■ PROMPT
Read the records below and copy each line that contains "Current".
RECORDS SUPPLIED below:
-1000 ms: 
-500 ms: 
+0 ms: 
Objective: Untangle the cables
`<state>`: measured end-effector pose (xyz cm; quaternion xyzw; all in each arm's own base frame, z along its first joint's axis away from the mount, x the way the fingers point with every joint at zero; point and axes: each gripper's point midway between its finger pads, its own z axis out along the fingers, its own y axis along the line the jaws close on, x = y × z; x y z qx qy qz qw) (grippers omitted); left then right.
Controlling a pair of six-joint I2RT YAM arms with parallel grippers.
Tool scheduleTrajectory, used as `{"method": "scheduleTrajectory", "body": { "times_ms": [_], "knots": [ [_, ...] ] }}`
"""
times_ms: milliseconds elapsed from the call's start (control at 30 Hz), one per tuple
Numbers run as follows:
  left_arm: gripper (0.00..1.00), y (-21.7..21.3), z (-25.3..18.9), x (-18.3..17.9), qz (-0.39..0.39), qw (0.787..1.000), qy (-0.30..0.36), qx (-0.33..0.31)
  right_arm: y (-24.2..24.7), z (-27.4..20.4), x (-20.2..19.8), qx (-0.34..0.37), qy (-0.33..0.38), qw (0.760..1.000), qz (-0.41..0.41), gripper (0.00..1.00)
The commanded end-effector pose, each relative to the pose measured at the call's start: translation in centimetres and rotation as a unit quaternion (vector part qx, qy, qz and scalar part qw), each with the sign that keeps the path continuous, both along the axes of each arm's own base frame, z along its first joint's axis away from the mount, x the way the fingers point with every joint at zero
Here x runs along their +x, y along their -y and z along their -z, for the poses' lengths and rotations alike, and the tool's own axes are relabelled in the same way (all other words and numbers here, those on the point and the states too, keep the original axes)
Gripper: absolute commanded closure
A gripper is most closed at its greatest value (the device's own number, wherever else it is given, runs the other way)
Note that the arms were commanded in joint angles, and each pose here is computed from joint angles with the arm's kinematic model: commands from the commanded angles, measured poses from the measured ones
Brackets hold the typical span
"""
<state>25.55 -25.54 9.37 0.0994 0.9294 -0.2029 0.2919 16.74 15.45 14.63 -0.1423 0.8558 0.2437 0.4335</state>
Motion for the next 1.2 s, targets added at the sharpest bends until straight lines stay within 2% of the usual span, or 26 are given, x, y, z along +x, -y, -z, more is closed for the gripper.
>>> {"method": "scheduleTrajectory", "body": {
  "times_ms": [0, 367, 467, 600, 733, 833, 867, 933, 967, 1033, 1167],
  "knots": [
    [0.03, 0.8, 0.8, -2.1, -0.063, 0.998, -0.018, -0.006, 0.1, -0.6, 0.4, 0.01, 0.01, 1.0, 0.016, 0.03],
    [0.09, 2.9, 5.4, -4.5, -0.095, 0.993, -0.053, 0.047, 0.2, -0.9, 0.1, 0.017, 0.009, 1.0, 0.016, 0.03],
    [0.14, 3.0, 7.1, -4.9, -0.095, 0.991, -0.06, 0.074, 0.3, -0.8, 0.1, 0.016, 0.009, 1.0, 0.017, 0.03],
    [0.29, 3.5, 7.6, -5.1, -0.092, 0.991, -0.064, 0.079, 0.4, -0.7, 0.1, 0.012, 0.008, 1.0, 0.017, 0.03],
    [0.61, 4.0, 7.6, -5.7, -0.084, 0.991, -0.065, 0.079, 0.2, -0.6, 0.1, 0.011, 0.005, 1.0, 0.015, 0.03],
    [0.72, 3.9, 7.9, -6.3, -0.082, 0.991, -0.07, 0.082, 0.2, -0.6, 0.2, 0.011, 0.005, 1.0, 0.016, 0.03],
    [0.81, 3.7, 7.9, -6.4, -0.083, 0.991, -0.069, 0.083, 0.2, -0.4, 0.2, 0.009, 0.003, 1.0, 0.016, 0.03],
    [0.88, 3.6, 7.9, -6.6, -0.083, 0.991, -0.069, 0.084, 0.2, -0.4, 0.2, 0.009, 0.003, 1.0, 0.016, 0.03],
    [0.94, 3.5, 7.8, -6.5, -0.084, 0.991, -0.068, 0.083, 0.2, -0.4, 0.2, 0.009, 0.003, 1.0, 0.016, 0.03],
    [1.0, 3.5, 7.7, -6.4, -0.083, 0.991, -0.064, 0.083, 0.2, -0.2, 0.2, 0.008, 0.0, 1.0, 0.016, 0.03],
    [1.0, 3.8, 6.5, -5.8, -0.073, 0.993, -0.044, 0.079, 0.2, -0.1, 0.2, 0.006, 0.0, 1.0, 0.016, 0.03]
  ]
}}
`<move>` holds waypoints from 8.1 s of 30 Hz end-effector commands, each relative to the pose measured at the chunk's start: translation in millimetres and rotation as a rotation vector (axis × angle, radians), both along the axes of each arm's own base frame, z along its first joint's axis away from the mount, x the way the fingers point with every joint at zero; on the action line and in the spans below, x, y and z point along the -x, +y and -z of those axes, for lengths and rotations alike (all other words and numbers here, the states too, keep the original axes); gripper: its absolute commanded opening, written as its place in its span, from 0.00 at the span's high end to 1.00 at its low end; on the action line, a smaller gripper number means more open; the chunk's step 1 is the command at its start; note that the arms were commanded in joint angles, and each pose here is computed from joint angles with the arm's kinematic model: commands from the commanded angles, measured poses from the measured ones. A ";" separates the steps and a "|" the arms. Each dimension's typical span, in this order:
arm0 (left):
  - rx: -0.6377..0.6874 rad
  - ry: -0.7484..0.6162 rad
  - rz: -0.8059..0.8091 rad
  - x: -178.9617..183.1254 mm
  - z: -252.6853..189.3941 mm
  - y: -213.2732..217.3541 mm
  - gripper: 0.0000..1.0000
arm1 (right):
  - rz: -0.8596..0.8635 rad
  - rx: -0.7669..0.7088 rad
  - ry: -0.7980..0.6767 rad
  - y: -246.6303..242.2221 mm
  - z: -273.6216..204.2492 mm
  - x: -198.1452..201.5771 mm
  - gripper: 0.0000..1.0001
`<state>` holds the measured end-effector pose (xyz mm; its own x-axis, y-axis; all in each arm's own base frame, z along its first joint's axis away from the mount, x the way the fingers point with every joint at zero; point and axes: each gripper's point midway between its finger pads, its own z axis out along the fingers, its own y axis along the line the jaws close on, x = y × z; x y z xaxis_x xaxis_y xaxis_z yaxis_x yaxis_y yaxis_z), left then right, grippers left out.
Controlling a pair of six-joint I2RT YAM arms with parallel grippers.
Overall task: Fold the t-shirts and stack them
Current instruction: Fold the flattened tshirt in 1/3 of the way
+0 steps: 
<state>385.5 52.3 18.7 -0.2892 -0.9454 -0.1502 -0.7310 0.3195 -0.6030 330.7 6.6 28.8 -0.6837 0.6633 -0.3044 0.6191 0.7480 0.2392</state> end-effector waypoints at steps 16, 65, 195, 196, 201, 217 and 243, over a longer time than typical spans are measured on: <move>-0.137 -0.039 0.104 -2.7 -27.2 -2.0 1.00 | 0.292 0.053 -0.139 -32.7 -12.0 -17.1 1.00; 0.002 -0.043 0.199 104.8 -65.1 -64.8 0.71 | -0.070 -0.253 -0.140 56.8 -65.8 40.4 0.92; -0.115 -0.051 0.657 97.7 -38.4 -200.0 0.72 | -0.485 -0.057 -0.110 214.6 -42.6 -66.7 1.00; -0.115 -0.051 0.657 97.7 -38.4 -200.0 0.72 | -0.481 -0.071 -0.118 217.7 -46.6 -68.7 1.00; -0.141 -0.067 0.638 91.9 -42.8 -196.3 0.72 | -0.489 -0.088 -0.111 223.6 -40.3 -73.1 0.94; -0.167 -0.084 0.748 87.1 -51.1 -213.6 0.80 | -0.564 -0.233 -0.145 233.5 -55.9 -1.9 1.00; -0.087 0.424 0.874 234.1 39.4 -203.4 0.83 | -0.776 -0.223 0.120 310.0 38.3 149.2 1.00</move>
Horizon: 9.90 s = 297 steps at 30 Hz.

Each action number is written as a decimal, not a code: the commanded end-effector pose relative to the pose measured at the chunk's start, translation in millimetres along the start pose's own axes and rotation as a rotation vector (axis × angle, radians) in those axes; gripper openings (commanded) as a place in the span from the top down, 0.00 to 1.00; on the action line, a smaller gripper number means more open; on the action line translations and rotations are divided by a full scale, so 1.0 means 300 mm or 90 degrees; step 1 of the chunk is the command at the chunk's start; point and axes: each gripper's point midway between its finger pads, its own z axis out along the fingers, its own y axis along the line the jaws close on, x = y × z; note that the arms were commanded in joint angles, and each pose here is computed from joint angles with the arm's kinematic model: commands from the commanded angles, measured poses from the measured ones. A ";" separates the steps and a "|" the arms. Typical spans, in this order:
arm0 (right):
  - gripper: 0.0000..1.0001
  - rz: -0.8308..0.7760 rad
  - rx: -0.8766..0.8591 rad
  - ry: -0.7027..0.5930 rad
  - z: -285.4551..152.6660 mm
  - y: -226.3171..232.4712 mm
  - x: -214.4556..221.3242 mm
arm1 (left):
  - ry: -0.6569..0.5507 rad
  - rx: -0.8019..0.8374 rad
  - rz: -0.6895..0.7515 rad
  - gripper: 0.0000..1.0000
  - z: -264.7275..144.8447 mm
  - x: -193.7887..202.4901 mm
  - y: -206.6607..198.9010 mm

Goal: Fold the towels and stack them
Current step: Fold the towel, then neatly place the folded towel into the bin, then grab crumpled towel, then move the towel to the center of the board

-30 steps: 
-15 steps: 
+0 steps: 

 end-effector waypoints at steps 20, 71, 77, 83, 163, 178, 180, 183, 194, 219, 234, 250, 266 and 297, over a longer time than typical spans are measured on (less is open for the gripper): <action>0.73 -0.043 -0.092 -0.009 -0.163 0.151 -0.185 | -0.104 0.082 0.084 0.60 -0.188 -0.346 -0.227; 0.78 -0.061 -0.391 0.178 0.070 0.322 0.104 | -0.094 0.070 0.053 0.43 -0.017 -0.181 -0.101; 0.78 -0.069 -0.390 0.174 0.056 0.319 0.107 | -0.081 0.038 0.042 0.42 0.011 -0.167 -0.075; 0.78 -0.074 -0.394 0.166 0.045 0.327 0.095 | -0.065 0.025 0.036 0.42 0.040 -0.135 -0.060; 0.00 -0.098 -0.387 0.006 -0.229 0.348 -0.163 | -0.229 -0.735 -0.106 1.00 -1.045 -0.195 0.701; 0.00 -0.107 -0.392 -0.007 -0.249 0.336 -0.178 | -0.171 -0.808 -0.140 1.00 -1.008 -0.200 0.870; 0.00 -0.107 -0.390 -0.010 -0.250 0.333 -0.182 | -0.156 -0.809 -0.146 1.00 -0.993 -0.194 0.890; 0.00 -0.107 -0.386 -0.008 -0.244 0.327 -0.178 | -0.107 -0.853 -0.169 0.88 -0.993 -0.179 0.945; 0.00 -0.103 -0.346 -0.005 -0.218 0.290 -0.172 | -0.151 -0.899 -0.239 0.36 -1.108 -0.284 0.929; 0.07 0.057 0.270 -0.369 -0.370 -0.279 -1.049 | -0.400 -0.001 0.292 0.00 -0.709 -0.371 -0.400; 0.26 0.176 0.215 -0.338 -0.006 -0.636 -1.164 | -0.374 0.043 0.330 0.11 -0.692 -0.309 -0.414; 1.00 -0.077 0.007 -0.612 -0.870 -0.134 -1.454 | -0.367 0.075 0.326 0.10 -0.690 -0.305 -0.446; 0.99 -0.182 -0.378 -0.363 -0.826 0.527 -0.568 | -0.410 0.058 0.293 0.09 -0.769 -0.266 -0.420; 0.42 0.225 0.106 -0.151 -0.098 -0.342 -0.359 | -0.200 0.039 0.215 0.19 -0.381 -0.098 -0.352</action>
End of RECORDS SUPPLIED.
■ ANSWER SECTION
Current instruction: Fold the flattened tshirt in 1/3 of the way
Current step: Fold the towel, then neatly place the folded towel into the bin, then grab crumpled towel, then move the towel to the center of the board

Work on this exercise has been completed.